• _EXERCISE INSTRUCTIONS_: Print each entry precisely; exclude the pictures.
--- GIVEN INFORMATION ---
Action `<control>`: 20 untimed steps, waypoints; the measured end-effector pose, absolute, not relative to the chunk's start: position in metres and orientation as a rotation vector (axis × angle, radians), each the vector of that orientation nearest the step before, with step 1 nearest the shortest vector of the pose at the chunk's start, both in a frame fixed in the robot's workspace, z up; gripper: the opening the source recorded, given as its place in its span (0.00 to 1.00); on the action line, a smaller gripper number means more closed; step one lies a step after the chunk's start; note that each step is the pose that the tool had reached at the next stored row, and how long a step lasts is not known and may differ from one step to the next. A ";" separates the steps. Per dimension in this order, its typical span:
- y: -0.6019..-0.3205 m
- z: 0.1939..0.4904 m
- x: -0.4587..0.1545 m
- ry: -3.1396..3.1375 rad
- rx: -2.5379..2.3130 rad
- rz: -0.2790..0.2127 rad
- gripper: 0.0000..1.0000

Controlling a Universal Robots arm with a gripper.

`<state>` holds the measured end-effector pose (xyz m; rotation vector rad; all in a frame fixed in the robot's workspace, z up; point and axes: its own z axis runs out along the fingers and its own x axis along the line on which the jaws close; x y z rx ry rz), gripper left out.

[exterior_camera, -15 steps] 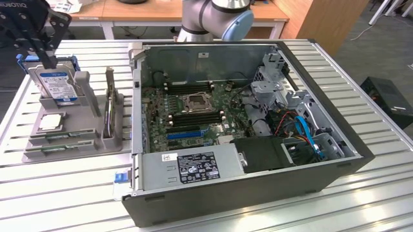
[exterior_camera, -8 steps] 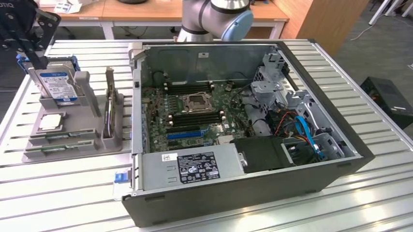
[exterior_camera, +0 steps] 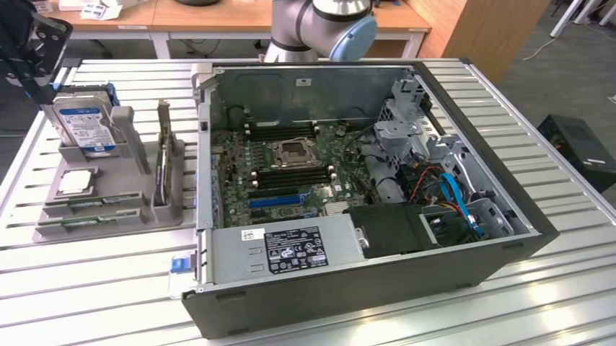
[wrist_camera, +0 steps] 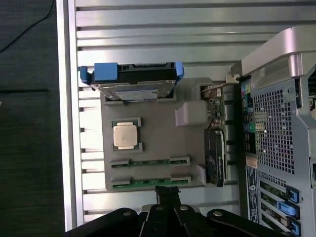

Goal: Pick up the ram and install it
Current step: 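Reach for the ram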

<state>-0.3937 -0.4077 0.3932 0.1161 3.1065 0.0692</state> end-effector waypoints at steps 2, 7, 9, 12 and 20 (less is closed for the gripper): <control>-0.408 0.393 -0.397 3.107 0.116 0.069 0.11; -0.409 0.393 -0.403 3.107 0.116 0.069 0.11; -0.409 0.393 -0.404 3.107 0.116 0.069 0.11; -0.409 0.393 -0.407 3.106 0.116 0.069 0.11; -0.410 0.393 -0.412 3.107 0.116 0.069 0.11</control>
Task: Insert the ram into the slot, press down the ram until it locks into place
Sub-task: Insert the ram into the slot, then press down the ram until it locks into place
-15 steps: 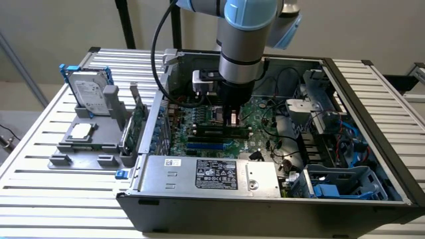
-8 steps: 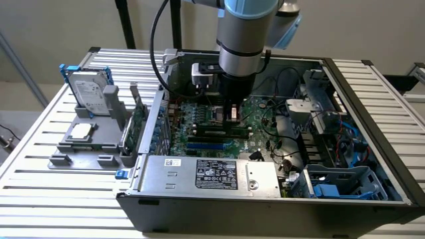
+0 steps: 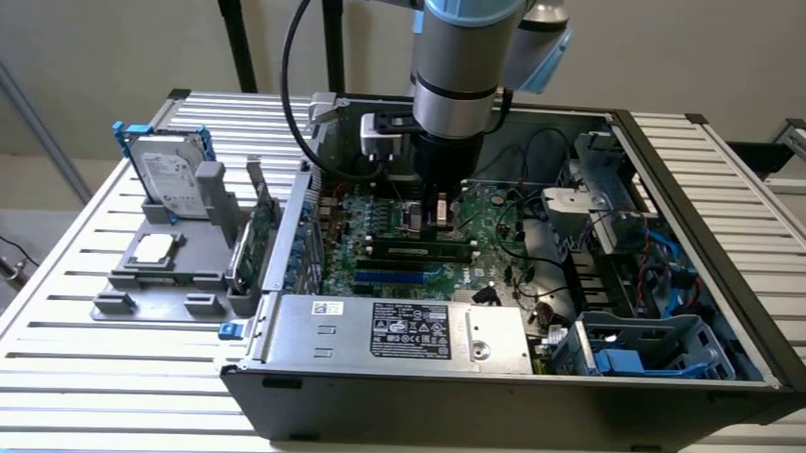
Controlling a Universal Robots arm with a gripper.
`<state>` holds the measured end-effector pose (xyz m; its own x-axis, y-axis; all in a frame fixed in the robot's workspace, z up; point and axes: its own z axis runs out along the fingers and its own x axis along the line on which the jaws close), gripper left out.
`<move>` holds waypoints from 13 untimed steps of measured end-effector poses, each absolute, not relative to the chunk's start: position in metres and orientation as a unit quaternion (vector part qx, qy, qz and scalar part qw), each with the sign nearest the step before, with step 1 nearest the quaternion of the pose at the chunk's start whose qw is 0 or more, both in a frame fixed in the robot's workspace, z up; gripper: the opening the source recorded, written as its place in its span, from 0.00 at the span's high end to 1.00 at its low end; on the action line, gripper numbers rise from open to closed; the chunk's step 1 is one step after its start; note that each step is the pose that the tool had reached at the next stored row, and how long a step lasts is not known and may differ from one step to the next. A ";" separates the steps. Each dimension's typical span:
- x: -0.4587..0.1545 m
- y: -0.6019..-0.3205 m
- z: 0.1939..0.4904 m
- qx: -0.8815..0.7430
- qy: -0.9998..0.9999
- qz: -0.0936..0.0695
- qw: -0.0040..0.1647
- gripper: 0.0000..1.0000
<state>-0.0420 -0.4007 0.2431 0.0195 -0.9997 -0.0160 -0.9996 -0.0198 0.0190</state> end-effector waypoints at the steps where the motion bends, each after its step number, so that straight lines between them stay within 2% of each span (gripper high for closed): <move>1: -0.042 -0.401 0.243 0.714 -0.700 -0.012 0.001 0.89; 13: -0.042 -0.400 0.243 0.714 -0.700 -0.012 0.001 0.89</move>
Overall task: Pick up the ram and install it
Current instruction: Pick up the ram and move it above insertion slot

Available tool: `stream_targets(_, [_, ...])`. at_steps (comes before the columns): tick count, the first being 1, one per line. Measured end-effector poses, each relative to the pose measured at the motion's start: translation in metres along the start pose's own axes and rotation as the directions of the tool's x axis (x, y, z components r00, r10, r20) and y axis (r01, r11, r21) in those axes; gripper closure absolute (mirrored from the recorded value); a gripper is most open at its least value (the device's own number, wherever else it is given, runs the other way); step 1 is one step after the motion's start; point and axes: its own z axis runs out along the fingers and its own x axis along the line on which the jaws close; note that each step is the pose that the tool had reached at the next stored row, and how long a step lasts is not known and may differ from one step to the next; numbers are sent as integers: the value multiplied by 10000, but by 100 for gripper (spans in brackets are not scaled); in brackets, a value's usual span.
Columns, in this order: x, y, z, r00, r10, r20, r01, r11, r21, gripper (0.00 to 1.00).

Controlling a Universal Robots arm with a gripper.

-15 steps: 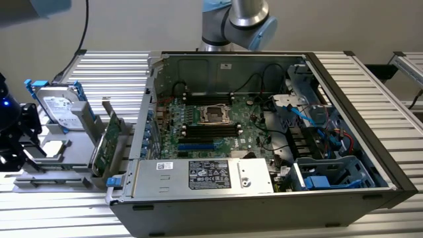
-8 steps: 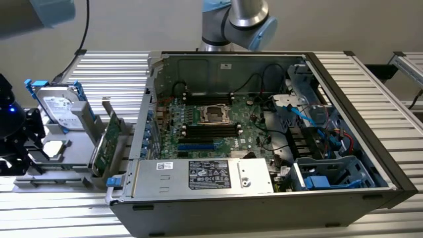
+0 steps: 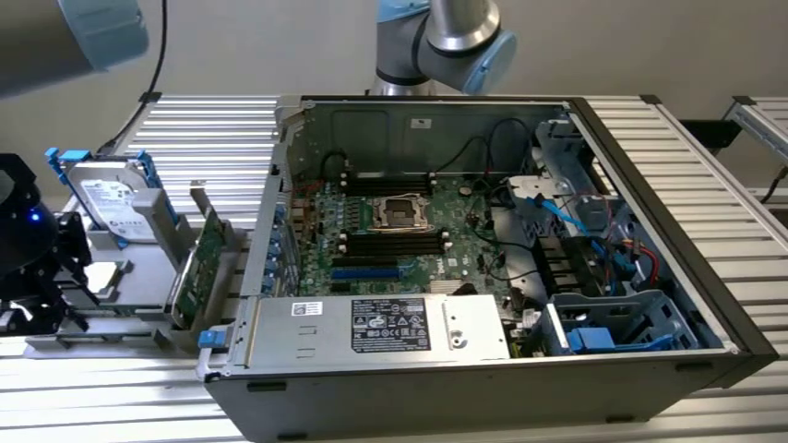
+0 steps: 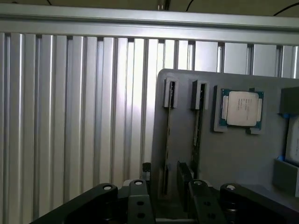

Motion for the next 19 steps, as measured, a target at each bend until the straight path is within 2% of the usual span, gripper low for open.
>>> stream_targets(19, [-62, -23, 346, 9999, -122, -8, 122, 9999, -2, 64])
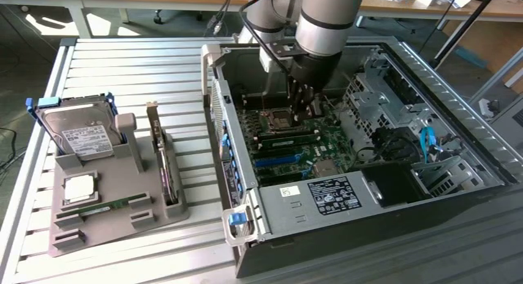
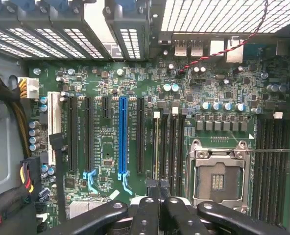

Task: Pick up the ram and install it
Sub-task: 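Press down the ram until it locks into place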

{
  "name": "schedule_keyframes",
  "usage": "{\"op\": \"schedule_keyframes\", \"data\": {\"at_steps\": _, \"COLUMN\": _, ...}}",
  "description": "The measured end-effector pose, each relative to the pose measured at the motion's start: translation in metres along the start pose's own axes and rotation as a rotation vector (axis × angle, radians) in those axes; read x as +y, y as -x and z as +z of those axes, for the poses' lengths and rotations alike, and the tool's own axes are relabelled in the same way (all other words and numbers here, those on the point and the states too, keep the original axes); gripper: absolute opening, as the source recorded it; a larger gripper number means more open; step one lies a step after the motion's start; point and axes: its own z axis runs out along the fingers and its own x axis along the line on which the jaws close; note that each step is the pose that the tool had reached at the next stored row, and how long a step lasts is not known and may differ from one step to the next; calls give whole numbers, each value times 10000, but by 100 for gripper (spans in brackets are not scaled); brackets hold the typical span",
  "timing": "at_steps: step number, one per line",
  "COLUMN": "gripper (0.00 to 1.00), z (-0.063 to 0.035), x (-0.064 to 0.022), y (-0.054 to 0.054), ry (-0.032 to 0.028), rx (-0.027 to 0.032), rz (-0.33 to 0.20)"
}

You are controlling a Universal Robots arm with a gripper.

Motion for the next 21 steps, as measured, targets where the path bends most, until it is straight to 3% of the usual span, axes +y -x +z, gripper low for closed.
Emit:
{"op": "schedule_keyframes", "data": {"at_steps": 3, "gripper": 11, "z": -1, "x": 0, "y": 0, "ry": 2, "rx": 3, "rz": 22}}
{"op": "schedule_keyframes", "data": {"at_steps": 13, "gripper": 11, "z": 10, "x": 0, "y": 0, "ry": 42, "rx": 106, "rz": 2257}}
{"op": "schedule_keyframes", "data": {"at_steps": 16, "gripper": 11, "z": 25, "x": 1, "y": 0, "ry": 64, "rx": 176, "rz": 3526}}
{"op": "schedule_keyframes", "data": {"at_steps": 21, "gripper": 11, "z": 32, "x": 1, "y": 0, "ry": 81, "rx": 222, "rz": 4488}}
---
• _RESPONSE TO THIS EXERCISE_:
Action `<control>`: 20 untimed steps, waypoints; the measured end-effector pose, absolute, not relative to the chunk's start: position in metres and orientation as a rotation vector (axis × angle, radians), each the vector of that orientation nearest the step before, with step 1 nearest the shortest vector of the pose at the chunk's start, both in a frame fixed in the robot's workspace, z up; gripper: the opening the source recorded, given as its place in its span (0.00 to 1.00); on the action line, a smaller gripper number means more closed; step one lies a step after the chunk's start; note that each step is the pose that the tool had reached at the next stored row, and how long a step lasts is not known and may differ from one step to the next. A ";" separates the steps. Per dimension in this order, its typical span:
- y: -0.6019..-0.3205 m
- z: 0.1939..0.4904 m
- x: -0.4587..0.1545 m
- ry: -3.1396..3.1375 rad
- rx: -2.5379..2.3130 rad
- rz: -0.2790..0.2127 rad
- gripper: 0.0000..1.0000

Controlling a Universal Robots arm with a gripper.

`<state>` holds the measured end-effector pose (xyz m; rotation vector rad; all in a frame fixed in the robot's workspace, z up; point and axes: its own z axis runs out along the fingers and its own x axis along the line on which the jaws close; x y z rx ry rz), gripper left out.

[exterior_camera, -15 steps] 
[exterior_camera, -8 steps] 
[exterior_camera, +0 steps] 
[wrist_camera, +0 steps] 

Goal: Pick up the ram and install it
Current step: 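Reach for the ram
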
<state>-0.3937 -0.4077 0.3932 0.1161 3.1065 0.0692</state> end-effector waypoints at steps 2, 7, 9, 12 and 20 (less is closed for the gripper): <control>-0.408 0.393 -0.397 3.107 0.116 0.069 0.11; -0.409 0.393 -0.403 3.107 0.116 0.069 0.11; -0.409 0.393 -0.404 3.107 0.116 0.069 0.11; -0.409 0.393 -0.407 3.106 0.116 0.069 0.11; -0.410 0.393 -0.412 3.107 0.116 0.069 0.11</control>
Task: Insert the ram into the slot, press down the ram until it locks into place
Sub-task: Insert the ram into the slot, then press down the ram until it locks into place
-15 steps: 
-8 steps: 
+0 steps: 
Controlling a Universal Robots arm with a gripper.
`<state>` holds the measured end-effector pose (xyz m; its own x-axis, y-axis; all in a frame fixed in the robot's workspace, z up; point and axes: its own z axis runs out along the fingers and its own x axis along the line on which the jaws close), gripper left out.
`<move>` holds waypoints from 13 untimed steps of measured end-effector poses, each absolute, not relative to the chunk's start: position in metres and orientation as a unit quaternion (vector part qx, qy, qz and scalar part qw), each with the sign nearest the step before, with step 1 nearest the quaternion of the pose at the chunk's start whose qw is 0 or more, both in a frame fixed in the robot's workspace, z up; gripper: the opening the source recorded, written as its place in its span, from 0.00 at the span's high end to 1.00 at its low end; on the action line, gripper numbers rise from open to closed; the chunk's step 1 is one step after its start; note that each step is the pose that the tool had reached at the next stored row, and how long a step lasts is not known and may differ from one step to the next. A ";" separates the steps. Each dimension's typical span:
- x: -0.4587..0.1545 m
- y: -0.6019..-0.3205 m
- z: 0.1939..0.4904 m
- qx: -0.8815..0.7430
- qy: -0.9998..0.9999
- qz: -0.0936..0.0695
- qw: -0.0040..0.1647
- gripper: 0.0000..1.0000
<state>-0.0420 -0.4007 0.2431 0.0195 -0.9997 -0.0160 -0.9996 -0.0198 0.0190</state> end-effector waypoints at the steps where the motion bends, each after its step number, so that straight lines between them stay within 2% of each span (gripper high for closed): <move>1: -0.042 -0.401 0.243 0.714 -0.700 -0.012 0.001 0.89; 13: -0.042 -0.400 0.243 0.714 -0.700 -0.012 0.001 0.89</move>
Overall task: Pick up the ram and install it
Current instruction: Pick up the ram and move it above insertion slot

Available tool: `stream_targets(_, [_, ...])`. at_steps (comes before the columns): tick count, the first being 1, one per line. Measured end-effector poses, each relative to the pose measured at the motion's start: translation in metres along the start pose's own axes and rotation as the directions of the tool's x axis (x, y, z components r00, r10, r20) and y axis (r01, r11, r21) in those axes; gripper closure absolute (mirrored from the recorded value); a gripper is most open at its least value (the device's own number, wherever else it is given, runs the other way); step 1 is one step after the motion's start; point and axes: its own z axis runs out along the fingers and its own x axis along the line on which the jaws close; note that each step is the pose that the tool had reached at the next stored row, and how long a step lasts is not known and may differ from one step to the next; numbers are sent as integers: the value multiplied by 10000, but by 100 for gripper (spans in brackets are not scaled); in brackets, a value's usual span.
Columns, in this order: x, y, z, r00, r10, r20, r01, r11, r21, gripper (0.00 to 1.00).

Controlling a Universal Robots arm with a gripper.

-15 steps: 
-8 steps: 
+0 steps: 
+0 steps: 

Motion for the next 19 steps, as measured, a target at each bend until the straight path is within 2% of the usual span, gripper low for open.
>>> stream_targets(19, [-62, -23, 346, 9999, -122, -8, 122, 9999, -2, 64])

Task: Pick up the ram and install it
Sub-task: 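Press down the ram until it locks into place
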
{
  "name": "schedule_keyframes",
  "usage": "{\"op\": \"schedule_keyframes\", \"data\": {\"at_steps\": _, \"COLUMN\": _, ...}}",
  "description": "The measured end-effector pose, each relative to the pose measured at the motion's start: translation in metres along the start pose's own axes and rotation as a rotation vector (axis × angle, radians) in those axes; read x as +y, y as -x and z as +z of those axes, for the poses' lengths and rotations alike, and the tool's own axes are relabelled in the same way (all other words and numbers here, those on the point and the states too, keep the original axes); gripper: absolute opening, as the source recorded it; a larger gripper number means more open; step one lies a step after the motion's start; point and axes: its own z axis runs out along the fingers and its own x axis along the line on which the jaws close; note that each step is the pose that the tool had reached at the next stored row, and how long a step lasts is not known and may differ from one step to the next; calls give whole numbers, each value times 10000, but by 100 for gripper (spans in brackets are not scaled); brackets hold the typical span",
  "timing": "at_steps: step number, one per line",
  "COLUMN": "gripper (0.00 to 1.00), z (-0.063 to 0.035), x (-0.064 to 0.022), y (-0.054 to 0.054), ry (-0.032 to 0.028), rx (-0.027 to 0.032), rz (-0.33 to 0.20)"
}

You are controlling a Universal Robots arm with a gripper.

Motion for the next 21 steps, as measured, targets where the path bends most, until it is straight to 3% of the usual span, axes +y -x +z, gripper low for closed.
Emit:
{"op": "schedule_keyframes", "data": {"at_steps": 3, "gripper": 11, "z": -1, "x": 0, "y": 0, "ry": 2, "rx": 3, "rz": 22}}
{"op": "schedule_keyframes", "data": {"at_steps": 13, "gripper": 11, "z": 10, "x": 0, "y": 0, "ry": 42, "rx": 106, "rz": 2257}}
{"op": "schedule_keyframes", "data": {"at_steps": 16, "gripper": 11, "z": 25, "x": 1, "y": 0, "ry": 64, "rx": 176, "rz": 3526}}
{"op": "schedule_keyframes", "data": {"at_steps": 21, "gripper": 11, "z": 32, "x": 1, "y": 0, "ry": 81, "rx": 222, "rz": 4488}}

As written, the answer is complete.